**INSTRUCTIONS FOR THE TASK:**
In the data that follows, count every line holding the string "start" and give the count alone.

**Records from a dataset:**
- Opening Delimiter -

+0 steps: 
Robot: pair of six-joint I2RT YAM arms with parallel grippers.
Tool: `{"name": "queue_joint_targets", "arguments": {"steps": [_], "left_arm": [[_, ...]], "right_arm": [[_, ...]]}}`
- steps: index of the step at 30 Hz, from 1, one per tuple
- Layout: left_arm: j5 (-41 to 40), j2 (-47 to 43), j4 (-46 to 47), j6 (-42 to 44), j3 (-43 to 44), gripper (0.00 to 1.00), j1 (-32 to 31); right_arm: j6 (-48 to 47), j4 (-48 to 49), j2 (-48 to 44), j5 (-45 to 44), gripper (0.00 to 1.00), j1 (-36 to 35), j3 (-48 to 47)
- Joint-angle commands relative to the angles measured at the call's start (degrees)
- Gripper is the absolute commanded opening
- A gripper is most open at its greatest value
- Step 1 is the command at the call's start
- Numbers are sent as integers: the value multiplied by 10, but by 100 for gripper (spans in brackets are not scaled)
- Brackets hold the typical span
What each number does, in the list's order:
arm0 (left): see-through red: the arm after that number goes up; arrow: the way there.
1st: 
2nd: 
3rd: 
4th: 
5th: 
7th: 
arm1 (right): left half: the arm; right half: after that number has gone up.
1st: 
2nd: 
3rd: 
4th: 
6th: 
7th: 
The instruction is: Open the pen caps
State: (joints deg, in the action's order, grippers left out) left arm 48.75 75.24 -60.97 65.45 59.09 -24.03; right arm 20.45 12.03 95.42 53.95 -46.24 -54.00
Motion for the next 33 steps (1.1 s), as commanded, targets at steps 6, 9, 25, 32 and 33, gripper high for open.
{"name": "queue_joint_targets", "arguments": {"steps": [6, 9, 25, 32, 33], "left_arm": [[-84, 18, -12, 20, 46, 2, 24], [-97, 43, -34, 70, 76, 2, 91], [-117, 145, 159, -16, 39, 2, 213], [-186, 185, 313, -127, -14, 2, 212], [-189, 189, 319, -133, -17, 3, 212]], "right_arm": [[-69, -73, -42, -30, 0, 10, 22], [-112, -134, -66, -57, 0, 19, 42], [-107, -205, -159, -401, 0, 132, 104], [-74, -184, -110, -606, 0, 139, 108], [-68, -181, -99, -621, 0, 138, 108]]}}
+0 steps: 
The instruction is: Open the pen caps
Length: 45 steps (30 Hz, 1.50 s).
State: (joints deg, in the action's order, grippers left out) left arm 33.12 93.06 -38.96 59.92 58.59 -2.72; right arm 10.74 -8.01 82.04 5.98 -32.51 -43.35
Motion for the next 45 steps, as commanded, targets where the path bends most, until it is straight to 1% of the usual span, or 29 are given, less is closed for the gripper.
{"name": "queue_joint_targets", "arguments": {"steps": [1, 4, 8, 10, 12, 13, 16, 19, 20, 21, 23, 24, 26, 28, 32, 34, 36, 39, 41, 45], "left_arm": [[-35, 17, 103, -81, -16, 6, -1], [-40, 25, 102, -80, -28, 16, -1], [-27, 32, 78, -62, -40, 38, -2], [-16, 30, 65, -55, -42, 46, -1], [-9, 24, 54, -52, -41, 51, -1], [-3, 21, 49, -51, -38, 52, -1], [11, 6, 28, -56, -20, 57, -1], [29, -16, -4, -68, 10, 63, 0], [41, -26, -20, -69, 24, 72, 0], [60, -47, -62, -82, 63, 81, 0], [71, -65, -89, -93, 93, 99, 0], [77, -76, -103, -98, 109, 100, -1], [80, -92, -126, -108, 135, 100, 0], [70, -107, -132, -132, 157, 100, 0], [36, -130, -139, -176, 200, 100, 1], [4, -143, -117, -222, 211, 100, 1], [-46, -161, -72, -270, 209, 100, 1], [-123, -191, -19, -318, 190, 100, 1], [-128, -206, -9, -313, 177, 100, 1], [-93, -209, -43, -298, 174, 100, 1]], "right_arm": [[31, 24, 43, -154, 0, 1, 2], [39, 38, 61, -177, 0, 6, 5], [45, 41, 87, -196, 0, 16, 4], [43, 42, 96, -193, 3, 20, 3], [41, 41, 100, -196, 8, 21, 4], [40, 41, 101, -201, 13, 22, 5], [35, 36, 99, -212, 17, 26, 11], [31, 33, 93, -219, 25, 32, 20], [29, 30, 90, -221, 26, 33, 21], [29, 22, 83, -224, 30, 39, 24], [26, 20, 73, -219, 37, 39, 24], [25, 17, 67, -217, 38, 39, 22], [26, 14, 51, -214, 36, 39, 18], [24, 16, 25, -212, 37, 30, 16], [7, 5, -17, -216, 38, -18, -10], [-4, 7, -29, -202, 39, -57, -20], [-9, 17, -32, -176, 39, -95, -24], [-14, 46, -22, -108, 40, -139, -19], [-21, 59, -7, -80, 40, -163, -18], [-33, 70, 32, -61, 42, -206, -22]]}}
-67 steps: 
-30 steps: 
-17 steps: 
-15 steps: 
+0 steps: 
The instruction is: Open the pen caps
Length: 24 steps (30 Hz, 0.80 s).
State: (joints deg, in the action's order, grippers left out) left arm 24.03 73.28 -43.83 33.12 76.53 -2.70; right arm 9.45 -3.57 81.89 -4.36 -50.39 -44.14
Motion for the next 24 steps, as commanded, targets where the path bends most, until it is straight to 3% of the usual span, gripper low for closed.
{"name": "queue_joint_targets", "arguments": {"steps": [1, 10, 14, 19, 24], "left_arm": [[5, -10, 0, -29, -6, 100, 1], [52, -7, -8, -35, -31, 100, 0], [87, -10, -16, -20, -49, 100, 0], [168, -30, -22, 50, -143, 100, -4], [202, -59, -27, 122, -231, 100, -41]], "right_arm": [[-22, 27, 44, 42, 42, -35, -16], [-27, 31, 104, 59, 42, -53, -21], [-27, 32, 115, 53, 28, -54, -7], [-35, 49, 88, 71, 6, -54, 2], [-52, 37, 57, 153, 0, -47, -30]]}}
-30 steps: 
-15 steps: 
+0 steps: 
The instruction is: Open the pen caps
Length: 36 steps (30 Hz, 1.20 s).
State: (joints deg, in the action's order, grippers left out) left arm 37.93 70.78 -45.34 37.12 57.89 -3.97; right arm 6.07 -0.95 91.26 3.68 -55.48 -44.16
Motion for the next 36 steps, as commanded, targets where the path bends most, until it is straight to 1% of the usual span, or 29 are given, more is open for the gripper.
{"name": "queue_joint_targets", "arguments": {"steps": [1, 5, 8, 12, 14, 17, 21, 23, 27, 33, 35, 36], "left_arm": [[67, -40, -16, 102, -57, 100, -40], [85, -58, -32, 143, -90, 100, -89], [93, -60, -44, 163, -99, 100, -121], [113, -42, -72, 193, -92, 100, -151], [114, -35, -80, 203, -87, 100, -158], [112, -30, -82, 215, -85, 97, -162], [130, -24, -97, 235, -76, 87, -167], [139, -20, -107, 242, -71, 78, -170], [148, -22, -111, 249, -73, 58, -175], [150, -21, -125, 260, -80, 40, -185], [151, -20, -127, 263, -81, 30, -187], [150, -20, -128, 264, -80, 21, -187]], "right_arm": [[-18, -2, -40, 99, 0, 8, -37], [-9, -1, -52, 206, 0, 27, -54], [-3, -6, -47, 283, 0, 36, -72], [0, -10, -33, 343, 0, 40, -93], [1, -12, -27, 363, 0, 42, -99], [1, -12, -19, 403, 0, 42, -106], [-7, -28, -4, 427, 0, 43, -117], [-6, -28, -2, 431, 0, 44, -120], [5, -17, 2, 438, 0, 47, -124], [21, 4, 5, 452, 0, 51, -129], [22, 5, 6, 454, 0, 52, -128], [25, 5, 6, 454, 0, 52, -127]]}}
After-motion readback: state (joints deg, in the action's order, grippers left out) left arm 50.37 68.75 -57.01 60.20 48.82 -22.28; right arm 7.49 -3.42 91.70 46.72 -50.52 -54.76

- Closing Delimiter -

**TASK RESULT:**
2